Based on the research results, it can be stated that the implementation of spatial or time-based priority for public transport has different efficiency for road network sections, which are different due to their planning parameters. The most important task is to achieve a reduction in the time losses for commuters while travelling, regardless of which mode is chosen.
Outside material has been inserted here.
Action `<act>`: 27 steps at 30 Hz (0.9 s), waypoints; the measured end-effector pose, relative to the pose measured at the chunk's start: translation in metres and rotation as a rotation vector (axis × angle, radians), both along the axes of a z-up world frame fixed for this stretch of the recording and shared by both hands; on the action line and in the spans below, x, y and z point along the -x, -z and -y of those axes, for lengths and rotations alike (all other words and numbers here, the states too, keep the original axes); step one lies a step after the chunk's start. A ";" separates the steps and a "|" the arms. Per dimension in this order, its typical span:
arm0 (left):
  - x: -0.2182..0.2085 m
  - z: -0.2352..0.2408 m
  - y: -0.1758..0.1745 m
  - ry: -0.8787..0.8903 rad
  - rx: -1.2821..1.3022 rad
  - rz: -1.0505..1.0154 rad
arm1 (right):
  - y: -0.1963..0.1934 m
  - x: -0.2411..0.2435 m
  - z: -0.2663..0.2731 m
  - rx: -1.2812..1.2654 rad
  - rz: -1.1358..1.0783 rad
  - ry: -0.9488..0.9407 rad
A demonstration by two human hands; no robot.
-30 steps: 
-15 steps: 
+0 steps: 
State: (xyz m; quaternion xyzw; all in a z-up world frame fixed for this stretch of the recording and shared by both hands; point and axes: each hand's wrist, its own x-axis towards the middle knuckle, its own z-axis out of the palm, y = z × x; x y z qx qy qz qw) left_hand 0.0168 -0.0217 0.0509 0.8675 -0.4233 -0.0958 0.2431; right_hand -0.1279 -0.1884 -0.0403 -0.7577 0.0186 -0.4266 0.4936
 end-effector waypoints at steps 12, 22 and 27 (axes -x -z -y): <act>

Since priority is given to public transport in the plans of sustainable urban mobility and spatial development, it is necessary to increase its attractiveness [29]. Although, this cannot be achieved by reducing alternative means of transportation, as a result of limiting the duration and the comfort of transportation [30].
The practical value of the present research is the development of recommendations for implementing modes of the passage of signalized sections of the arterial road network of different types. Such recommendations are given in Table 6. The authors are fully aware that stopping delays do not only depend on the type of stopping area. The other causes could be the number of passengers boarding and alighting or simply the bus occupancy level. However, when processing data directly from GPS trackers, it was not possible to detect the duration of the delay at the stopping points. Respectively, separate studies of traffic delays at stopping points were conducted, which were previously divided into five groups, based on the method of their arrangement and the geometric parameters of the roadway. With known values of the duration of this delay, we can determine quite accurately the speed of buses on the route sections and the duration of the traffic delay caused by the method of its regulation.

5. Conclusions

  • When determining the method of public transport prioritization, it is expedient to divide sections of arterial streets into eight types, depending on the number of traffic lanes, the volume of traffic flow (including public transport), and the level of convenience.
  • The results of field studies and simulation modelling established that “critical” (from the point of view of time spent on movement) on the arterial road network are sections with a distance between adjacent stop lines of 250–300 m and a volume of 540 p.c.u./h per one lane and more for typical sections 4–6 and with a traffic volume of 450 p.c.u./h per one lane for typical sections.
  • Based on the criterion of minimizing the delay in the movement of one vehicle, three rational modes of organizing the passage of signalized sections of the arterial road network by public transport have been established: mode A (with the provision of conditional time-based priority)—on typical sections 1, 2, 4, and 5; mode B (with the provision of active time-based priority)—on typical section 3; mode C (with the provision of active time-based priority)—on typical sections 7 and 8.
  • Due to the high value of the density of the road network, which is observed in cities with a radial–ring configuration, when approaching the city centre, it is advisable to introduce separate streets exclusively for the movement of urban public transport.

Author Contributions

Conceptualization, Y.R., Y.F., I.K. and E.K.; methodology, Y.R. and Y.F.; software, I.K.; validation, I.K., O.H. and P.P.; formal analysis, I.K. and T.W.; investigation, R.H.; resources, R.B. (Ruslan Ba-rabash); data curation, O.H.; writing—original draft preparation, R.B. (Romana Bura); writing—review and editing, P.O.; visualization, Y.R. and Y.F.; supervision, I.K.; project administration, Y.R., Y.F. and I.K.; funding acquisition, E.K., P.O. and A.M. All authors have read and agreed to the published version of the manuscript.

Funding

This research received no external funding.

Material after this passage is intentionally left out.